:: Study material ::
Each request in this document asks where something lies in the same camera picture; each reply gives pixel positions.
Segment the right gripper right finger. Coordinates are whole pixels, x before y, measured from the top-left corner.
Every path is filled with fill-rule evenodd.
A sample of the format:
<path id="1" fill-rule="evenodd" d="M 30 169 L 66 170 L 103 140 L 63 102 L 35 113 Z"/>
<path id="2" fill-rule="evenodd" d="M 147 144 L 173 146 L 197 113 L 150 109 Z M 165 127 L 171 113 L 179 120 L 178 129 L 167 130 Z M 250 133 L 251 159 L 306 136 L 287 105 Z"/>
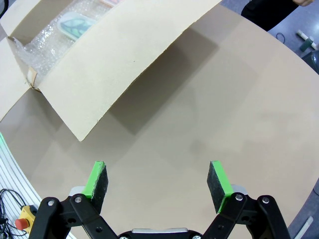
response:
<path id="1" fill-rule="evenodd" d="M 270 195 L 252 199 L 234 191 L 220 161 L 211 161 L 207 184 L 216 217 L 204 239 L 227 239 L 235 225 L 245 225 L 253 239 L 289 239 L 288 228 L 276 200 Z"/>

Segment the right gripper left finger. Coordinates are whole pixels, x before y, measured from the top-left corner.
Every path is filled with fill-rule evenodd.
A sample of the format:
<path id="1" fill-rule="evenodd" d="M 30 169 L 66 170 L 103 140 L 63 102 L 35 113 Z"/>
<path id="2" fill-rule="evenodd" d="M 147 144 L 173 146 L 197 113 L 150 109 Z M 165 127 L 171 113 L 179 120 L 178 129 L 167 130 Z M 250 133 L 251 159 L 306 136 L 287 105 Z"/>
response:
<path id="1" fill-rule="evenodd" d="M 30 239 L 65 239 L 72 227 L 82 226 L 91 239 L 118 236 L 100 216 L 108 187 L 106 164 L 96 161 L 84 189 L 64 201 L 44 198 L 37 210 Z"/>
:::
Task item -> Which of the lines in the data hold the string "pixels"? Report each of them by copying it.

Response to the task ->
Segment the right gripper right finger. Coordinates are whole pixels, x before y, measured from the top-left corner.
Segment the right gripper left finger. Coordinates are whole pixels, x before y, measured from the top-left corner.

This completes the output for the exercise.